MySQL Bugs: #57731: Latvian collation is wrong

Bug #57731	Latvian collation is wrong
Submitted:	26 Oct 2010 8:08	Modified:	18 Jan 2018 13:16
Reporter:	Kaspars Foigts	Email Updates:
Status:	Closed	Impact on me:	None
Category:	MySQL Server: Charsets	Severity:	S4 (Feature request)
Version:	5.1.52	OS:	Any
Assigned to:	Assigned Account	CPU Architecture:	Any
Tags:	character set, collation

Description:
This sorting-related problem has bugged me (and other fellow Latvian developers) for quite some time and there is no explanation on why this should not work. 

In Latvian language there is specific order of characters. For example, 'a', 'ā', 'b', 'c', 'č', etc. MySQL does not get this sorting order right.
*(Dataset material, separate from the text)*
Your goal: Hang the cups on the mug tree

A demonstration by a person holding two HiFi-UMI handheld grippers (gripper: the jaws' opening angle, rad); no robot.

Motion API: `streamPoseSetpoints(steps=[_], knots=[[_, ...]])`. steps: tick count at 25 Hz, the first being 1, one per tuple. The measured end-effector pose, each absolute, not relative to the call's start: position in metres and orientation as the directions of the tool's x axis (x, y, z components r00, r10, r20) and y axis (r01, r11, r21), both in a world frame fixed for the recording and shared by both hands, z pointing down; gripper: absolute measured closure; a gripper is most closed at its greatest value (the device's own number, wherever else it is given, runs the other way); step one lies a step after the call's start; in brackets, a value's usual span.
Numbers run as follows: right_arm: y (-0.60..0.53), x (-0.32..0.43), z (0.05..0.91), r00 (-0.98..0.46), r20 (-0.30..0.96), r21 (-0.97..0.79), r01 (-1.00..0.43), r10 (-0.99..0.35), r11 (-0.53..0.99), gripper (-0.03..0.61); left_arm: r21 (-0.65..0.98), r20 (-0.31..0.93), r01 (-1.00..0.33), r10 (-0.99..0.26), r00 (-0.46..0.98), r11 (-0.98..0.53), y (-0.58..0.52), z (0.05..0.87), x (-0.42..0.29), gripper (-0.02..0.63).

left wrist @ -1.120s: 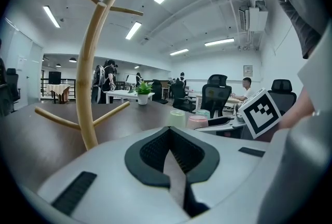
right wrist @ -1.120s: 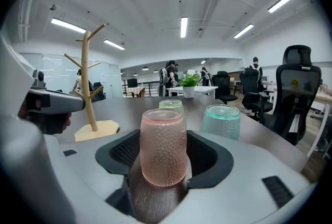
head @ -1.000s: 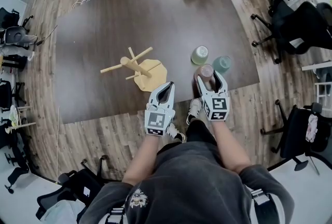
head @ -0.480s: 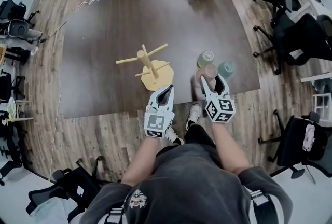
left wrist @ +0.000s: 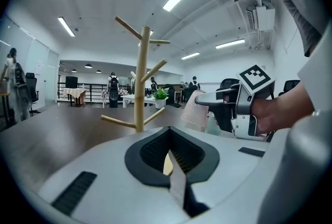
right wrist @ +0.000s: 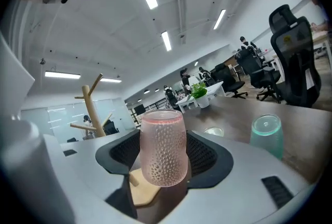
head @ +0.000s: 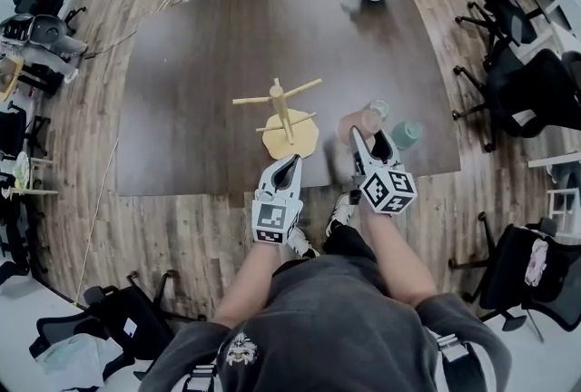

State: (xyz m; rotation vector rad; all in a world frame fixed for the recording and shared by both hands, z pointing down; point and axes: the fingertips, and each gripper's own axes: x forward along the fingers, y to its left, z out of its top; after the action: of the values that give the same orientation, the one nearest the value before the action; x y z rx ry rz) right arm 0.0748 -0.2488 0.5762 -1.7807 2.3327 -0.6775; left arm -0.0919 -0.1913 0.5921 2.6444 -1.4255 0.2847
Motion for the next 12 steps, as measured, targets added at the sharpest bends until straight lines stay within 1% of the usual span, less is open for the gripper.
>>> streamPoseSetpoints(steps=[8,12], knots=[[-0.270,0.052,0.560,-0.340,0.107,-0.598,-0.773,-0.934,0.212,0.282,0.031,0.211,-0.869,-0.847,0.488,-0.494,-0.194,0.586,-0.117,0.607],[-0.278,0.043,0.560,-0.359,0.088,-0.721,-0.666,-0.929,0.189,0.281,0.040,0.191,-0.882,-0.863,0.468,-0.470,-0.196,0.579,-0.129,0.607]])
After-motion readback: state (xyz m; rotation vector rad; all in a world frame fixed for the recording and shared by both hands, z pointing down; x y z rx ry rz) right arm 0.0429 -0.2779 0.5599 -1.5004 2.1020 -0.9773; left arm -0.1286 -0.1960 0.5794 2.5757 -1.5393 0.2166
For example, 'ā' should follow 'a', when sorted ASCending, but MySQL displays them in arbitrary order, as if they were identical (similar) characters. 
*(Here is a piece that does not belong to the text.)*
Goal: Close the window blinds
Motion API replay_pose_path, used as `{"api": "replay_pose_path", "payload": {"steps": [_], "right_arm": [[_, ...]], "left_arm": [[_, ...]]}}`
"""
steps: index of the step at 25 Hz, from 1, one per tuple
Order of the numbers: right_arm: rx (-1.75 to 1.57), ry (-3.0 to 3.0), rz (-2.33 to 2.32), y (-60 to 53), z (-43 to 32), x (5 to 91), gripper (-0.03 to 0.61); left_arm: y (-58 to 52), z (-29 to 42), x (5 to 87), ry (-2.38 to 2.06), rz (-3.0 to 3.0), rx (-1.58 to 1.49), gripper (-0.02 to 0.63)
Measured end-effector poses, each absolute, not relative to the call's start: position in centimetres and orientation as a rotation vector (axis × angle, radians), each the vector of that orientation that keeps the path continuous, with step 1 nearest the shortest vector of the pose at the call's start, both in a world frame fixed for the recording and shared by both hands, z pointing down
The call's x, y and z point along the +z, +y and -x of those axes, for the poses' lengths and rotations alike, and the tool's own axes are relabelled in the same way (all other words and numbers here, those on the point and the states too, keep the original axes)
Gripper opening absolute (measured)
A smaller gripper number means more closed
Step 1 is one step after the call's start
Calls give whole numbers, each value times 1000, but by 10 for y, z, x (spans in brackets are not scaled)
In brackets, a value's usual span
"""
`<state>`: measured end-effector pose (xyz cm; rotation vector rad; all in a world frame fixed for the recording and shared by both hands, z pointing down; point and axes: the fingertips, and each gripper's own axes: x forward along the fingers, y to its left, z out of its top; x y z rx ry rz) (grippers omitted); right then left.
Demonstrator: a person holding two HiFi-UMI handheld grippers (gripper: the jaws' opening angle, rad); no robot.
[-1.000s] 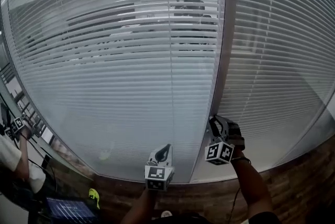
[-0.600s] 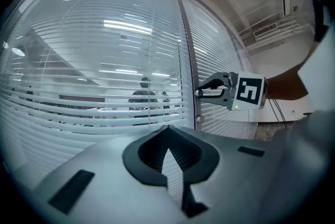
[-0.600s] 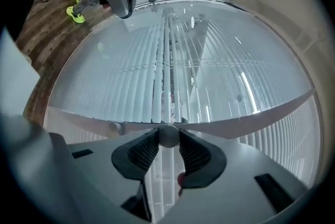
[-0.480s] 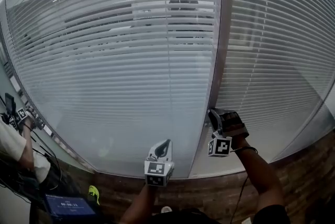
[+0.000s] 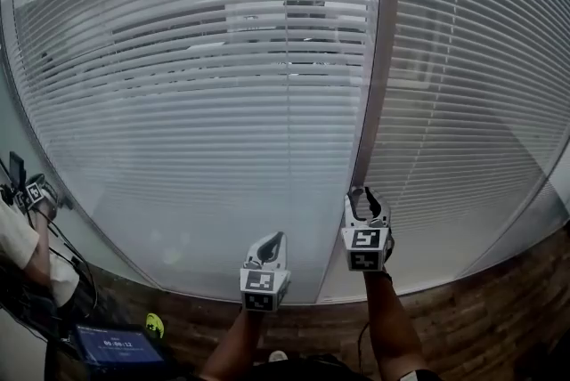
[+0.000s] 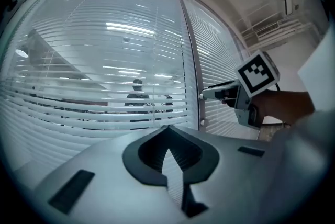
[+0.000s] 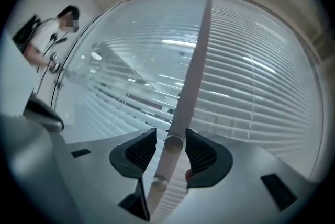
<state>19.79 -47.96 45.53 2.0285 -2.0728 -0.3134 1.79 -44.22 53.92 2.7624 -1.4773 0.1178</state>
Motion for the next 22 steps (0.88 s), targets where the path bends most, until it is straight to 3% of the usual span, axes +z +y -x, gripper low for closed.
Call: {"api": "replay_pose_path", "payload": {"steps": [8, 10, 22], "right_arm": [[59, -2131, -2252, -492, -217, 470, 155], [53, -2133, -2269, -493, -218, 471, 130], [-238, -2036, -2152, -496, -212, 474, 126]], "left_arm": [[-436, -19, 544, -1474, -2777, 139, -7], [-435, -17, 544, -1477, -2774, 140, -8], [-430, -22, 548, -1468, -2783, 151, -7]]}}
This inconsistency applies only to vowels - a, ā, e, ē, i, ī, o, ō, u, ū.

How to repeat:

SET NAMES 'utf8' COLLATE 'utf8_latvian_ci';

DROP TABLE IF EXISTS `ctest`;
CREATE TABLE `ctest` (
  `keyword` varchar(150) CHARACTER SET utf8 COLLATE utf8_latvian_ci DEFAULT NULL
) ENGINE=MyISAM DEFAULT CHARSET=utf8 COLLATE=utf8_latvian_ci;

INSERT INTO `ctest` VALUES ('a'), ('ā'), ('a'), ('ā'),
-- ('b'), ('c'), ('č'), ('c'), ('č'), ('d'),
('e'), ('ē'), ('e'), ('ē'),
-- ('f'), ('g'), ('ģ'),('g'), ('ģ'), ('h'),
('i'), ('ī'), ('i'), ('ī'),
-- ('j'), ('k'), ('ķ'), ('k'), ('ķ'), ('l'), ('ļ'), ('l'), ('ļ'), ('m'), ('n'), ('ņ'), ('n'), ('ņ'),
('o'), ('ō'), ('o'), ('ō'), 
-- ('p'), ('r'), ('ŗ'), ('r'), ('ŗ'),  ('s'), ('š'), ('s'), ('š'),  ('t'),
('u'), ('ū'), ('u'), ('ū'), 
-- ('v'), ('z'), ('ž'), ('z'), ('ž')
;

SELECT * FROM `ctest` ORDER BY `keyword`;

Actual output:

a,ā,a,ā,e,ē,e,ē,i,ī,i,ī,o,ō,o,ō,u,ū,u,ū

Expected output:

a,a,ā,ā,e,e,ē,ē,i,i,ī,ī,o,o,ō,ō,u,u,ū,ū

Suggested fix:
Fix collation tables for Latvian?

This is what I've got:

macbook-pro:5.1 openxs$ bin/mysql -uroot test
Reading table information for completion of table and column names
You can turn off this feature to get a quicker startup with -A

Welcome to the MySQL monitor.  Commands end with ; or \g.
Your MySQL connection id is 3
Server version: 5.1.52-debug Source distribution

Copyright (c) 2000, 2010, Oracle and/or its affiliates. All rights reserved.
This software comes with ABSOLUTELY NO WARRANTY. This is free software,
and you are welcome to modify and redistribute it under the GPL v2 license

Type 'help;' or '\h' for help. Type '\c' to clear the current input statement.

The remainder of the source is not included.